Data provided
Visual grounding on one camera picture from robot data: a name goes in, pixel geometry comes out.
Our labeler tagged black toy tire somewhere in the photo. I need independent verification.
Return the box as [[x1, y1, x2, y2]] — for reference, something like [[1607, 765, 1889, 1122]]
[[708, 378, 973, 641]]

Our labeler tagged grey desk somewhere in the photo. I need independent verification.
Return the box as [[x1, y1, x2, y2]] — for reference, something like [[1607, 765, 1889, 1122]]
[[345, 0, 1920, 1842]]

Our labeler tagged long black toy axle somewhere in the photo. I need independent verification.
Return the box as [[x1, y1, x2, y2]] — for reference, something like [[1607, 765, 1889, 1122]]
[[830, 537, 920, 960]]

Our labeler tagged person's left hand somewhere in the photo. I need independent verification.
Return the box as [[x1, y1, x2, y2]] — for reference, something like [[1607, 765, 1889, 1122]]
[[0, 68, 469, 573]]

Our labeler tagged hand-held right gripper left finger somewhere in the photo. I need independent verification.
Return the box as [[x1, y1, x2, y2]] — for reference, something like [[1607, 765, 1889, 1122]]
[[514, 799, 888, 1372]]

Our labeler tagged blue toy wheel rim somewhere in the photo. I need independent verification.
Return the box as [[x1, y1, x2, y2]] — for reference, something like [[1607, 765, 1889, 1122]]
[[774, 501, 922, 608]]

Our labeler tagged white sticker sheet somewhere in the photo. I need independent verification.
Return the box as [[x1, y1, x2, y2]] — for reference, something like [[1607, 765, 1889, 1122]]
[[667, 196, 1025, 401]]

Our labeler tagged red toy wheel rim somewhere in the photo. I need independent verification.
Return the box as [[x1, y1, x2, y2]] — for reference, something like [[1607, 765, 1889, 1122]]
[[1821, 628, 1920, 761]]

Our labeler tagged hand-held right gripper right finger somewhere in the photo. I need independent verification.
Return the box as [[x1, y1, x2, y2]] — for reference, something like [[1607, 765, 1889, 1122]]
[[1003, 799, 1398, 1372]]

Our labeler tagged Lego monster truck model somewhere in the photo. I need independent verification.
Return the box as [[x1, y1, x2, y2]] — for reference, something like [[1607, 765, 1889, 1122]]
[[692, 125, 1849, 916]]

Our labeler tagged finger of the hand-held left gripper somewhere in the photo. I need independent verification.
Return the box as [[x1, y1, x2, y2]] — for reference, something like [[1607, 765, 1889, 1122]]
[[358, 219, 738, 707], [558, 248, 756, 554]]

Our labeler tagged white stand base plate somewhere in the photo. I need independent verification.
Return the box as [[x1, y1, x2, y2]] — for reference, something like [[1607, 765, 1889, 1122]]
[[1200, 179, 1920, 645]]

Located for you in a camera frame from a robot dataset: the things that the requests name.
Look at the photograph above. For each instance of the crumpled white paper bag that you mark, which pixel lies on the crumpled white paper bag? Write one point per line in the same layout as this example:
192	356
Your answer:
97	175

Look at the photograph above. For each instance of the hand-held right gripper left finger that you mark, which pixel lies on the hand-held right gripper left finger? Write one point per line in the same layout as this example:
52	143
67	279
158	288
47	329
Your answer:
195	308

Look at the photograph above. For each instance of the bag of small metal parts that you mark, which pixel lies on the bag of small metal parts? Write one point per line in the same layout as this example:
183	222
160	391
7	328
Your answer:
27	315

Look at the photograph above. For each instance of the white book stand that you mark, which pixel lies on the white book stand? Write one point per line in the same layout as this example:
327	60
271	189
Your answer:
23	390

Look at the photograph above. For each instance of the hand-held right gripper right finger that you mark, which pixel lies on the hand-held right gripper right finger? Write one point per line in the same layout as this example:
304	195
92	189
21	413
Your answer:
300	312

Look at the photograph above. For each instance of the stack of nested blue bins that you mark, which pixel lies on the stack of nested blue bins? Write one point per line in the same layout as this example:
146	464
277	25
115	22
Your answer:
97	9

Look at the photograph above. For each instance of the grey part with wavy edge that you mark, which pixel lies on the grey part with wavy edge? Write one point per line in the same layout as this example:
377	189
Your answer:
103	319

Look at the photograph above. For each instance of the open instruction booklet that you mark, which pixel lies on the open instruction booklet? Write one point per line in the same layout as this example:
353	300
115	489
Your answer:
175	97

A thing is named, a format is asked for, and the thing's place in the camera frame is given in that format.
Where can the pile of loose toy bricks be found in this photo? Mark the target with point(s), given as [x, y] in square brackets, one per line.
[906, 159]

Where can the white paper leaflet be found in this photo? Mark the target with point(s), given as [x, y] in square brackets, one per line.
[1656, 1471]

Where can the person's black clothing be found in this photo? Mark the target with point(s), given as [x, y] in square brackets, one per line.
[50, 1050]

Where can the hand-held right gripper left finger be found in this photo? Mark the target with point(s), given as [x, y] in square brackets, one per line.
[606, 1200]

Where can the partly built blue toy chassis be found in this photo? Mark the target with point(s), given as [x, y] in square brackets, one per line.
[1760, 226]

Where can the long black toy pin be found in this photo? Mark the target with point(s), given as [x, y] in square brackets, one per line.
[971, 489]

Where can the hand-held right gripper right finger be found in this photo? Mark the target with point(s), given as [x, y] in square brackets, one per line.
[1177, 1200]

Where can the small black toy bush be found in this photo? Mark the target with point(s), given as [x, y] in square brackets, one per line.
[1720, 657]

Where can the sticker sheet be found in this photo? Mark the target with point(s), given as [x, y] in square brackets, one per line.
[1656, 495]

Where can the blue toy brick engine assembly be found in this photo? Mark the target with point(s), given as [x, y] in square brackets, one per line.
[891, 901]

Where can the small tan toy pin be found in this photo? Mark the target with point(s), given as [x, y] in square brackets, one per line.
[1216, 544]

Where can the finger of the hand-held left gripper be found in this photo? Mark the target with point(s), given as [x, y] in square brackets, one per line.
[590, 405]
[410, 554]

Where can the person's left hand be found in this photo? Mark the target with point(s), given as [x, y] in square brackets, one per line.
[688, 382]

What you should do
Locate the word "robot" in the data above. Copy every line carrying it.

Result
Visual grounding on one camera picture from robot data: a name goes in, pixel geometry comes out.
Located for you in a camera frame from a robot dataset: the things that the requests name.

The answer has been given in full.